Work to be completed: Restate, word for word, the lines from the opening line of the data through the line containing "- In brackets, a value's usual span", both included, and nothing else.

Data extract:

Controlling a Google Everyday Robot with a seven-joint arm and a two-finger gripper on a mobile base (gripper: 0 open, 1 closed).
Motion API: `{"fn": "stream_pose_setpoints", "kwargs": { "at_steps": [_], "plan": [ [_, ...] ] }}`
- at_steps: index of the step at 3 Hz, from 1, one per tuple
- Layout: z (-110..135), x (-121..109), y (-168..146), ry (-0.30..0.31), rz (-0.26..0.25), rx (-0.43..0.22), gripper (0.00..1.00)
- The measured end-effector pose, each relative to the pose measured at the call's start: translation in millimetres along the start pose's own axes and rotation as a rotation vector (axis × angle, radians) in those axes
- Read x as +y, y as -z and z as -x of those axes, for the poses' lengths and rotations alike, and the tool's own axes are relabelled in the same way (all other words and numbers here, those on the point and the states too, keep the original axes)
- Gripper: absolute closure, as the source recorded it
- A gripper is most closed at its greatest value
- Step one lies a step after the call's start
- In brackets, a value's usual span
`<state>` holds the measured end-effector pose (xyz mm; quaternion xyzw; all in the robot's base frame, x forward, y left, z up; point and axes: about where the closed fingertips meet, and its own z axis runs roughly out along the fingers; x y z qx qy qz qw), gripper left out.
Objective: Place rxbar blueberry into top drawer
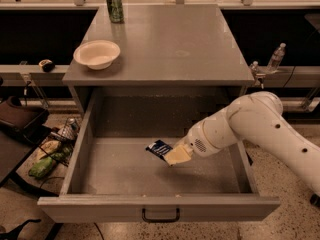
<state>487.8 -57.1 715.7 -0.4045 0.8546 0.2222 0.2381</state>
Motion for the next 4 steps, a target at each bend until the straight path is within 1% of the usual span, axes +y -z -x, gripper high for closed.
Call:
{"fn": "stream_pose_setpoints", "kwargs": {
  "at_steps": [2,3,4],
  "plan": [
    [0.0,0.0,0.0,0.000,0.000,0.000,0.35],
    [0.0,0.0,-0.1,0.000,0.000,0.000,0.11],
    [0.2,0.0,-0.7,-0.001,0.001,0.003,0.00]
  ]
}}
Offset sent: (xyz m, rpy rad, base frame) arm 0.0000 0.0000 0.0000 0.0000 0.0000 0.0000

The answer:
Controlling a Google Everyday Robot with a seven-joint arm and a two-finger gripper on a mobile base (gripper: 0 open, 1 closed).
Motion API: `{"fn": "stream_pose_setpoints", "kwargs": { "at_steps": [_], "plan": [ [_, ...] ] }}`
- at_steps: index of the step at 3 Hz, from 1, one per tuple
- Layout: z (-110..135), x (-121..109), y (-168..146), ry (-0.30..0.31), rz (-0.26..0.25), rx (-0.43..0.22), gripper (0.00..1.00)
- The measured end-effector pose, each relative to the pose measured at the call's start: translation in millimetres along the start pose's own axes and rotation as a rotation vector (axis × angle, radians) in those axes
- Read x as +y, y as -z and z as -x of those axes, for the poses' lengths and rotations alike, and the tool's own axes are relabelled in the same way (all other words and numbers here, those on the point and the states too, keep the original axes)
- Gripper: absolute closure, as the source recorded it
- A gripper is most closed at its greatest value
- Step one lies a step after the call's start
- In brackets, a value's usual span

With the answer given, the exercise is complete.